Calgary judge hands down 4-year sentence to ‘reprehensible’ fraudster who fled to U.S.

A Calgary fraudster arrested in Montana nine months after he fled Canada to avoid being sent to prison is heading to prison. 

Ronald James Aitkens, 70, was handed a four-year sentence by Justice Lloyd Robertson on Thursday for the offender’s “deliberate and prolonged breach of trust.”

“The actions of the accused were reprehensible,” wrote Robertson. 

Aitkens appeared in a Calgary courtroom in a blue, jail-issued jumpsuit and shackles, one week after he was arrested by U.S. Customs and Border Protection.

Aitkens pulled over for speeding

Lawyer Brendan Miller told the court that Aitkens was headed back to Canada to turn himself in when he happened to be pulled over for speeding in Montana. 

Authorities realized he was wanted on warrants and contacted police in Canada to make arrangements to return the fugitive. 

Aitkens disappeared on Nov. 6, the day he was to be sentenced for two fraud-related offences under the Alberta Securities Act.

Border authorities told prosecutor Yasifina Somji that Aitkens crossed into the United States that same day. 

Robertson had the option of sentencing Aitkens in absentia last fall so that the offender could begin serving right away if he was arrested on his warrants. But the judge wanted the fraudster to appear before him, in person, in court.

The judge’s feelings didn’t change Thursday morning when Aitkens — having just been hand-delivered by sheriffs to Alberta — appeared via closed-circuit TV from the Calgary Remand Centre. 

“I won’t do [sentencing] in the absence of Mr. Aitkens,” said Robertson, delaying his final act to the afternoon so Aitkens could appear in person.

‘Motivated by greed’

Prosecutors Somji and Will Tran asked Robertson to impose the maximum five-year prison term. The defence lawyer argued Aitkens should get a two-year conditional sentence, meaning the fraudster would have been allowed to serve his sentence at home. 

In his 16-page sentencing decision, Robertson wrote that Aitkens’s “actions were motivated by greed.”

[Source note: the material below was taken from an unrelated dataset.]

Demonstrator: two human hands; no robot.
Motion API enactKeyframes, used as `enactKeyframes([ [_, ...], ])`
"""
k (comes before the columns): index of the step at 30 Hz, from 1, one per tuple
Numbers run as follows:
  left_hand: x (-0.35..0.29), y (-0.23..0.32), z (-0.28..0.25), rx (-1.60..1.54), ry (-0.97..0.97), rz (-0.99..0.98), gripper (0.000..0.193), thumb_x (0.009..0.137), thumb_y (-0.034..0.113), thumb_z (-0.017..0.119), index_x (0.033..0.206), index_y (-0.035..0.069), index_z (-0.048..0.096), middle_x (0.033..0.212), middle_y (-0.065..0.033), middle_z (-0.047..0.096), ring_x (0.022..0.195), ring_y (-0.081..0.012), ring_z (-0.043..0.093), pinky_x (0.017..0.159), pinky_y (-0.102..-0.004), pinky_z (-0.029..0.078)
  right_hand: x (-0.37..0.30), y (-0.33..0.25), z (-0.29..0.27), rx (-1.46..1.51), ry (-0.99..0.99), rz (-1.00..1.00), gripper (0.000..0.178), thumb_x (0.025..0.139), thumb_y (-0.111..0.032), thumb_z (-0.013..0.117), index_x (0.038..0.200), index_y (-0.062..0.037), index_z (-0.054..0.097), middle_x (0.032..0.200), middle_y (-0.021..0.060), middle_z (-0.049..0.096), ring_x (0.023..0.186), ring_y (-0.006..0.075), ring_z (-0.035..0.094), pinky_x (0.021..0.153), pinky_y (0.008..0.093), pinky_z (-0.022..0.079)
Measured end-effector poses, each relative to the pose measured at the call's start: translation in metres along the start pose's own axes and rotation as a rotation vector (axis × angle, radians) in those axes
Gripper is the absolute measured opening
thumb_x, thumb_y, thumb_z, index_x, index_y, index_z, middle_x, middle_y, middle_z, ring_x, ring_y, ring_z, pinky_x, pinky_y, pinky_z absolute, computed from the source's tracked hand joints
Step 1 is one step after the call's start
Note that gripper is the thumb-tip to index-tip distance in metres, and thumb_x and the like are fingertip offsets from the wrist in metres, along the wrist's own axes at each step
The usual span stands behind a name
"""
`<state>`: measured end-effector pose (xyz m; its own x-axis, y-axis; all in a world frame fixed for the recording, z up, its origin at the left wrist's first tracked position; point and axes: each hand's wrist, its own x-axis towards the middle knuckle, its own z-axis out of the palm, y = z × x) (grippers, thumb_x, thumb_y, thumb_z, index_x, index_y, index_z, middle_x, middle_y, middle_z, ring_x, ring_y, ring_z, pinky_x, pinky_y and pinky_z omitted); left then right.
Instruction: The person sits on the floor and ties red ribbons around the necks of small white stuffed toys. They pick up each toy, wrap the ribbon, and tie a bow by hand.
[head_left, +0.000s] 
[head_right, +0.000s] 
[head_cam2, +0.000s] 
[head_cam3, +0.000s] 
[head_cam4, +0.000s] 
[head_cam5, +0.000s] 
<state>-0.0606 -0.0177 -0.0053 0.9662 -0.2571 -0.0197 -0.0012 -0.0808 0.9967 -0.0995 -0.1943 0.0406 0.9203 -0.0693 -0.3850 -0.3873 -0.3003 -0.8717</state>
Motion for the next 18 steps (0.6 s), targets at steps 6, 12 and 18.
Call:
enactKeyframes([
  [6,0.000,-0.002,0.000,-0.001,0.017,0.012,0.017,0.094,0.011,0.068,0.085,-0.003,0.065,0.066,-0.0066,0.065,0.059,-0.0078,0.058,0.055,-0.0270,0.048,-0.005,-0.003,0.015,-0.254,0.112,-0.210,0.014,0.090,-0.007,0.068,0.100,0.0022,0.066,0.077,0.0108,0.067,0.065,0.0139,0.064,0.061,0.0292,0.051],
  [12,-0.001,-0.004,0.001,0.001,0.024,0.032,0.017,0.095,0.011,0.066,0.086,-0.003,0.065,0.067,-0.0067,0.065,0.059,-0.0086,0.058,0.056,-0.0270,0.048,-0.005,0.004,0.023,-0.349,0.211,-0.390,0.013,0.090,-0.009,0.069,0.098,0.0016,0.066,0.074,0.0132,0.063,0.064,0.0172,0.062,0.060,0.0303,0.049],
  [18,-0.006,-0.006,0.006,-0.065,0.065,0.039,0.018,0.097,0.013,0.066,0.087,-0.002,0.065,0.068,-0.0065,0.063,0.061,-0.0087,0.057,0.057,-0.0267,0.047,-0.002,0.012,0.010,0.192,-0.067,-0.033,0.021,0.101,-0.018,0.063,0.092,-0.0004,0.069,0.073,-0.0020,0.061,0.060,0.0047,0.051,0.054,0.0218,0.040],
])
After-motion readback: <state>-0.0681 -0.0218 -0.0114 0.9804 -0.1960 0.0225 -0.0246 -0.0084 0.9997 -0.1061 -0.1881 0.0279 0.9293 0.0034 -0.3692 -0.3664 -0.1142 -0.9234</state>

From 2005 to 2008, Aitkens distributed and sold securities in a real estate investment company called Legacy Communities. 

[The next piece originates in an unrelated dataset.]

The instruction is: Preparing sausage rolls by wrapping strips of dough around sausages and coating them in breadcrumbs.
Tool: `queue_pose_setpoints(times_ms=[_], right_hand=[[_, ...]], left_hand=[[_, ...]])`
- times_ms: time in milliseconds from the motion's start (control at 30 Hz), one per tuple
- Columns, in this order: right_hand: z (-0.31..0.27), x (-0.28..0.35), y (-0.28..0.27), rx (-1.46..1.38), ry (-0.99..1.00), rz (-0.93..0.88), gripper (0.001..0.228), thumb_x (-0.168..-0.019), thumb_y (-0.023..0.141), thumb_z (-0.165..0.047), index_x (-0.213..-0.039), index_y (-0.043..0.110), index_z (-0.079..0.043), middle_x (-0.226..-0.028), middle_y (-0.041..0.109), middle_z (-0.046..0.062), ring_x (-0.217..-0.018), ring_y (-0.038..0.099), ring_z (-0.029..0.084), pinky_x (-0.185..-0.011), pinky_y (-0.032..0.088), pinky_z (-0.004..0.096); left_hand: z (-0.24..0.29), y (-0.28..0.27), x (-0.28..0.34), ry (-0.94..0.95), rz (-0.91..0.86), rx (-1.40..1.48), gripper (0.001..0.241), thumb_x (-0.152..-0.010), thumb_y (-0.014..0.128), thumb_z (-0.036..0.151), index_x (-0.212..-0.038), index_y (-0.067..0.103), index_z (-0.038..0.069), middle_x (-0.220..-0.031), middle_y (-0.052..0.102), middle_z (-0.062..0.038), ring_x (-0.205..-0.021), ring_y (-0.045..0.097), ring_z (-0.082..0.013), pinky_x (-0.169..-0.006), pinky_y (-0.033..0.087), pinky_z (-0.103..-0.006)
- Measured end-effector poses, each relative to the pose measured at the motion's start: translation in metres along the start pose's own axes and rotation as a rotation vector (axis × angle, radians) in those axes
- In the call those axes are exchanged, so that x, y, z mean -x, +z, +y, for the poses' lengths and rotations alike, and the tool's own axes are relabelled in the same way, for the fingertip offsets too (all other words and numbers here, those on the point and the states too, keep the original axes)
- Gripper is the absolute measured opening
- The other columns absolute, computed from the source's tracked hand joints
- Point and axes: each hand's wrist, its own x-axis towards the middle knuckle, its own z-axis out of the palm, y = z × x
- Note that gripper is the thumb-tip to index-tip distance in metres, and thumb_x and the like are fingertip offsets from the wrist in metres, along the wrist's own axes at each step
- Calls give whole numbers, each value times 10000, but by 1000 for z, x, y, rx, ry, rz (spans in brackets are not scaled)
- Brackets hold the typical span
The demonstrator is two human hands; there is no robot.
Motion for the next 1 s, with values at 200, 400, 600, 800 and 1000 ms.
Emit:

The project involved 500 acres (202 hectares) of real estate on Calgary’s western boundary. 

Aitkens raised more than $35 million from about 1,400 investors, some of whom used their retirement savings, Robertson found in his conviction decision.

$10 million diverted

Investors were told that land would be purchased and developed for the project.

But Aitkens diverted more than $10 million of investors’ money to private companies he owned.

Robertson found the Legacy project “failed for multiple reasons,” most significantly that planning approval to develop the project was not granted.

“It is true that the accused’s illegal reallocation of Legacy finds did not help the situation; however, it does not entirely link the failure of Legacy exclusively to the accused’s conduct … there was a genuine attempt to develop the Legacy lands.”

‘Secretly and deliberately’

But Robertson also found Aitkens deceived investors through a “misleading and untrue” offering memoranda process.

“Aitkens is responsible for illegally removing millions of dollars from a highly specific investment opportunity for his own purposes,” said Robertson. 

“He did this secretly and deliberately.”

In a victim impact statement, one of the investors wrote that he lost money he had saved for his children to go to university. 

The man wrote that he considered suicide at his lowest point. 

“The Alberta Securities Commission is pleased that Mr. Aitkens was held accountable for the harm he caused to investors and that today’s sentence reflects the gravity of these offences,” said Somji after Robertson’s decision.